Homestagr
Homestagr is an AI assistant that helps real estate agents enhance property photos, write platform-specific listings, and generate fly-through videos — all through WhatsApp or a web interface.
The problem
Real estate agents waste hours editing photos and writing the same listing for different platforms. The goal was one conversation where they send photos and get back everything ready to publish. That “one conversation” constraint pushed me toward a single-agent architecture with tool-calling — one LLM (OpenAI Responses API) that orchestrates tools, routing between Gemini for image enhancement, Replicate/Kling for video generation, and Supabase for storage and state.
The hard part
The hardest part was WhatsApp.
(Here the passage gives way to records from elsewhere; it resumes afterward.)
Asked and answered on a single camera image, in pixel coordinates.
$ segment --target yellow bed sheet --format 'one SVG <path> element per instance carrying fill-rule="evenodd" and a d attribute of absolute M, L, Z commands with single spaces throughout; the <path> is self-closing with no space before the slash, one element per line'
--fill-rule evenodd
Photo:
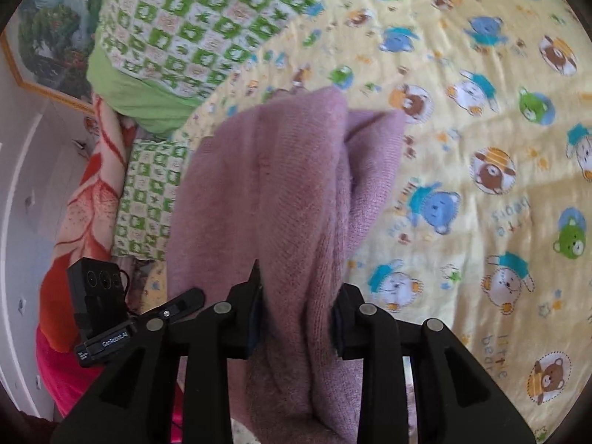
<path fill-rule="evenodd" d="M 400 108 L 393 195 L 346 281 L 442 319 L 539 442 L 592 373 L 592 44 L 564 0 L 325 0 L 176 133 L 196 148 L 293 85 Z"/>

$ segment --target cable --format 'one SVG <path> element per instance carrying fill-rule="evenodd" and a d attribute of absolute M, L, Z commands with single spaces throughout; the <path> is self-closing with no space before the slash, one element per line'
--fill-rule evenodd
<path fill-rule="evenodd" d="M 123 292 L 123 298 L 125 299 L 127 297 L 127 291 L 130 290 L 131 279 L 130 275 L 125 270 L 119 269 L 119 271 L 125 275 L 125 278 L 127 278 L 127 285 L 125 286 L 125 290 Z"/>
<path fill-rule="evenodd" d="M 131 286 L 131 279 L 130 279 L 130 275 L 123 269 L 119 269 L 120 272 L 122 272 L 123 274 L 125 274 L 125 278 L 127 279 L 127 285 L 125 286 L 125 290 L 123 291 L 123 301 L 125 302 L 125 308 L 127 309 L 127 313 L 131 314 L 134 317 L 140 317 L 140 314 L 138 314 L 137 312 L 134 312 L 133 310 L 130 310 L 129 307 L 127 307 L 127 292 L 128 290 L 130 290 L 130 286 Z"/>

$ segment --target painting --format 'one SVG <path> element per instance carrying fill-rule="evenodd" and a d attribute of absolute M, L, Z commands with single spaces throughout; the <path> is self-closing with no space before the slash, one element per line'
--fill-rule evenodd
<path fill-rule="evenodd" d="M 0 44 L 17 83 L 93 112 L 86 74 L 102 0 L 23 0 Z"/>

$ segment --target tree painting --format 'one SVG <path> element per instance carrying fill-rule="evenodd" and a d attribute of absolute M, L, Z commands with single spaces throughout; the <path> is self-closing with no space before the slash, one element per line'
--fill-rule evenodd
<path fill-rule="evenodd" d="M 23 0 L 18 9 L 18 52 L 38 84 L 91 101 L 86 73 L 101 2 Z"/>

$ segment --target brown bear print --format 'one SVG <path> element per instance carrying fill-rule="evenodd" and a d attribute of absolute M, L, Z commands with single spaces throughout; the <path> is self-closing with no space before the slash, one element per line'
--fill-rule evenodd
<path fill-rule="evenodd" d="M 304 67 L 300 67 L 292 77 L 292 85 L 295 87 L 304 87 L 304 83 L 310 78 L 311 73 L 310 65 L 307 64 Z"/>
<path fill-rule="evenodd" d="M 432 4 L 439 10 L 452 10 L 462 2 L 463 0 L 433 0 Z"/>
<path fill-rule="evenodd" d="M 563 389 L 565 381 L 563 379 L 563 359 L 558 358 L 553 364 L 549 364 L 544 370 L 540 361 L 535 362 L 535 374 L 541 376 L 542 392 L 537 396 L 536 403 L 540 406 L 543 403 L 545 393 Z"/>
<path fill-rule="evenodd" d="M 473 181 L 486 194 L 506 194 L 516 182 L 516 167 L 510 156 L 499 148 L 476 151 L 470 170 Z"/>
<path fill-rule="evenodd" d="M 487 159 L 485 155 L 479 152 L 475 154 L 475 157 L 483 162 L 485 162 Z M 511 177 L 516 176 L 516 172 L 509 167 L 500 169 L 493 163 L 485 163 L 479 170 L 477 175 L 477 183 L 483 185 L 483 187 L 486 189 L 501 195 L 504 182 L 504 173 Z"/>
<path fill-rule="evenodd" d="M 572 49 L 561 38 L 554 40 L 545 35 L 539 44 L 539 50 L 543 59 L 551 68 L 562 75 L 571 76 L 577 70 L 575 55 Z"/>
<path fill-rule="evenodd" d="M 556 398 L 565 388 L 571 374 L 569 357 L 563 352 L 551 352 L 535 361 L 526 382 L 526 392 L 540 406 Z"/>
<path fill-rule="evenodd" d="M 422 123 L 430 117 L 433 102 L 430 95 L 421 87 L 404 84 L 396 87 L 388 97 L 392 107 L 403 110 L 407 115 L 407 123 Z"/>
<path fill-rule="evenodd" d="M 372 19 L 372 13 L 366 8 L 362 10 L 353 11 L 349 14 L 349 18 L 346 21 L 347 26 L 359 27 L 364 23 L 368 23 Z"/>

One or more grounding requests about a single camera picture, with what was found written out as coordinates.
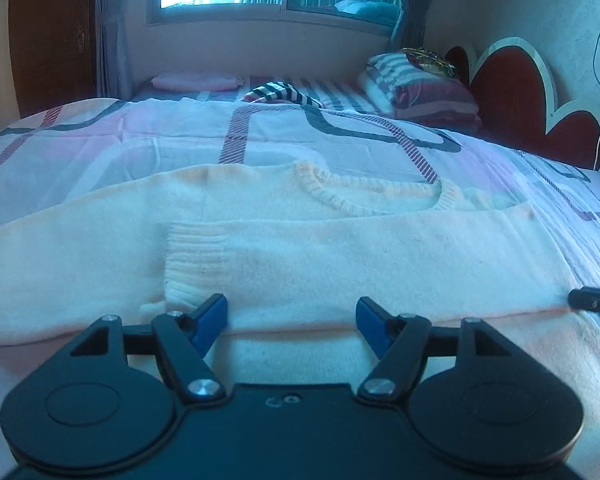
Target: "striped pillow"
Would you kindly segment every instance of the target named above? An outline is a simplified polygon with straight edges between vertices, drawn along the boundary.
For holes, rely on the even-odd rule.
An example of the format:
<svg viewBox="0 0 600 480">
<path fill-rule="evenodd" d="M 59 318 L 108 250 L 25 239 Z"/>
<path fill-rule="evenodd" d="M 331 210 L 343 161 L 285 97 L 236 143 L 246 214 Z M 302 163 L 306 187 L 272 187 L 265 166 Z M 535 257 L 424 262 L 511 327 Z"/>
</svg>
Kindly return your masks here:
<svg viewBox="0 0 600 480">
<path fill-rule="evenodd" d="M 461 82 L 413 66 L 404 53 L 374 56 L 365 72 L 367 95 L 381 109 L 389 103 L 394 119 L 469 134 L 481 126 L 478 105 Z"/>
</svg>

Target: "black and white striped fabric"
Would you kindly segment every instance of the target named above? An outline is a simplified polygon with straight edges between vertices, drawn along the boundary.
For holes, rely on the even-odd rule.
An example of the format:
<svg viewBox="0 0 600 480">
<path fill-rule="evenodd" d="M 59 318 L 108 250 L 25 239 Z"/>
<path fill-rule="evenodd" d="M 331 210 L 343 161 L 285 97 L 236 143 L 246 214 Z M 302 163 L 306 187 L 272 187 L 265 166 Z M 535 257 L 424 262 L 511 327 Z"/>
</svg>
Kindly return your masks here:
<svg viewBox="0 0 600 480">
<path fill-rule="evenodd" d="M 243 101 L 250 103 L 275 103 L 275 102 L 290 102 L 298 105 L 315 106 L 316 108 L 324 108 L 317 99 L 312 98 L 307 94 L 303 94 L 289 83 L 282 81 L 272 81 L 264 83 L 253 90 L 247 92 L 243 97 Z"/>
</svg>

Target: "sweater cuff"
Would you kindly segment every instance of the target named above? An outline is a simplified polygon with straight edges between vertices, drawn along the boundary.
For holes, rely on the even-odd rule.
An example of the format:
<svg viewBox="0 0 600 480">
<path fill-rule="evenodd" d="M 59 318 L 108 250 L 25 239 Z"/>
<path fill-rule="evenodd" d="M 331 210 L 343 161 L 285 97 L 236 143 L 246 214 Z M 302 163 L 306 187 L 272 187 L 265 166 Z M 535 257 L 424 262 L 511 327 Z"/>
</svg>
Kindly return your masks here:
<svg viewBox="0 0 600 480">
<path fill-rule="evenodd" d="M 212 224 L 170 226 L 164 266 L 168 309 L 193 310 L 212 294 L 224 292 L 228 261 L 224 232 Z"/>
</svg>

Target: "headboard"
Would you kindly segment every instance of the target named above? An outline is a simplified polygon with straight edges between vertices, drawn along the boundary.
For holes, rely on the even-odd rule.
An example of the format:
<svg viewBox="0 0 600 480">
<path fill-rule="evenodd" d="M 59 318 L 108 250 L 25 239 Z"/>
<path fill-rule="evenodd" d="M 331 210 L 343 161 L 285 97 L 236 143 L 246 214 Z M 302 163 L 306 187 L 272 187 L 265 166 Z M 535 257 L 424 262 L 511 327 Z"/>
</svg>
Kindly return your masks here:
<svg viewBox="0 0 600 480">
<path fill-rule="evenodd" d="M 554 78 L 538 52 L 522 38 L 492 44 L 479 59 L 454 46 L 446 59 L 479 106 L 478 137 L 503 146 L 591 169 L 600 137 L 600 111 L 585 100 L 558 109 Z M 598 145 L 600 171 L 600 145 Z"/>
</svg>

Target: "metal screw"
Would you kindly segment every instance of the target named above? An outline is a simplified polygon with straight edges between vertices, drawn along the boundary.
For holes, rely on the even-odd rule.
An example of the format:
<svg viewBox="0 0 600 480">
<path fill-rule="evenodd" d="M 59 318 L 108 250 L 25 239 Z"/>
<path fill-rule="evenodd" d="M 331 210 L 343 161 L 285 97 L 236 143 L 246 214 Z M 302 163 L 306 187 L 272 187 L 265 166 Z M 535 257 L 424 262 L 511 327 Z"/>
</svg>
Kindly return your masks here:
<svg viewBox="0 0 600 480">
<path fill-rule="evenodd" d="M 282 400 L 279 397 L 269 397 L 264 403 L 270 408 L 282 408 Z"/>
<path fill-rule="evenodd" d="M 195 397 L 213 397 L 220 391 L 220 384 L 213 379 L 196 379 L 189 383 L 187 390 Z"/>
<path fill-rule="evenodd" d="M 395 383 L 391 379 L 369 379 L 364 388 L 370 395 L 384 397 L 395 391 Z"/>
<path fill-rule="evenodd" d="M 285 397 L 285 402 L 287 404 L 297 404 L 302 400 L 302 397 L 296 394 L 291 394 Z"/>
</svg>
Messages arrive as separate webhooks with no grouping, so I built a batch accumulator in Redis with settling logic — the system waits a few seconds until photos stop arriving, drains them atomically, classifies each to reject non-property images, and only then spends credits on enhancement.
The stack
I built it on FastAPI backend with async workers (ARQ + Redis), Next.js frontend, Supabase (auth, database, storage), Stripe for credit-based monetization, and WhatsApp Cloud API integration. Deployed on DigitalOcean with GitHub Actions CI/CD. I also did the design. The cartoonish feel and yellow palette settled in after watching a few new Simpsons episodes — it fit real estate better than I expected.